Pronto para morar em Uruguaiana (RS), André passou para medicina na Unipampa por meio de uma vaga reservada para cota de quilombolas. Ele lembra que outros moradores da comunidade Flores Velhas conseguiram vagas em cursos concorridos, como engenharia, direito e medicina, por meio de cotas específicas. “É uma questão de corrigir a falha do sistema trabalhista, em que brancos são a maioria dos que conseguem boas posições e melhores condições financeiras”, observa. “Sem as cotas, como um estudante de escola pública do interior, onde não se tem nenhuma condição de estudo ou leitura, concorre com um aluno de escola particular que tem uma base de estudo muito bem estrutura”, questiona. Para conseguir se manter no Sul do país, André deu entrada no pedido de auxílio-permanência do Ministério da Educação (MEC), depois de tirar dúvidas com a Fundação Palmares, instituição pública vinculada ao Ministério da Cultura voltada à promoção da arte e da cultura afro-brasileiras.
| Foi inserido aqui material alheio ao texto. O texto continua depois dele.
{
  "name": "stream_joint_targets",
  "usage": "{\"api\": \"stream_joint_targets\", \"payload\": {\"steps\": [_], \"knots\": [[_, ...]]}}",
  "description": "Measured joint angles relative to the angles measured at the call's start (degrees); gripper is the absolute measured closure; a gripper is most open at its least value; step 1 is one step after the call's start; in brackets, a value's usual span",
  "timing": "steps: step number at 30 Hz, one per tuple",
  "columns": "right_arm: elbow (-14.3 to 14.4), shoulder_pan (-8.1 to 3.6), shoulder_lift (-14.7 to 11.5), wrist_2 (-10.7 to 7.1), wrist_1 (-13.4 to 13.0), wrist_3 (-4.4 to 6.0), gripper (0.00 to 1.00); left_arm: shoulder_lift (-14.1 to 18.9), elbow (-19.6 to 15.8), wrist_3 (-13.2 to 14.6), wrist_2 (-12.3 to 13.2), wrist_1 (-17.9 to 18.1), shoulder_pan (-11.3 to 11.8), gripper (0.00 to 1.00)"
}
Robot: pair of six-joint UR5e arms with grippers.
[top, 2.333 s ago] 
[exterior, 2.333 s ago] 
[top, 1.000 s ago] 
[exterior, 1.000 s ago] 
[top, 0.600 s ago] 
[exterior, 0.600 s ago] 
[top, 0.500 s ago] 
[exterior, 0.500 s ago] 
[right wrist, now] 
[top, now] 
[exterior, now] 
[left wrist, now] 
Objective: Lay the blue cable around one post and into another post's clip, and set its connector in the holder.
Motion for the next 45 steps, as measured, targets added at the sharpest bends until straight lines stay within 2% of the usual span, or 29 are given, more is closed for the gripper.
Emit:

Desde 2013, o MEC concede ajuda mensal de R$ 900 para estudantes matriculados em universidades e institutos federais que sejam indígenas ou quilombolas. “Essa bolsa vai me ajudar muito porque, apesar de não precisar pagar pelo curso, os materiais são muito caros”, afirma. “Esse auxílio existe porque essas comunidades, muitas vezes, ficam bem distantes dos grandes centros”, ressalta Ademilton Ferreira, técnico da Fundação Palmares. Para conseguir o recurso, ele explica, é necessário apresentar declarações de que se considera quilombola ou indígena, um documento assinado por líderes da comunidade e comprovante de residência. “Quando o estudante não consegue comprovar que mora lá, a Fundação Palmares emite uma certidão. Desde 2013, já emitimos 340 desse tipo”, explica Ademilton. Ao todo são 3.040 comunidades com certificação de quilombola da fundação, inclusive a Flores Velhas.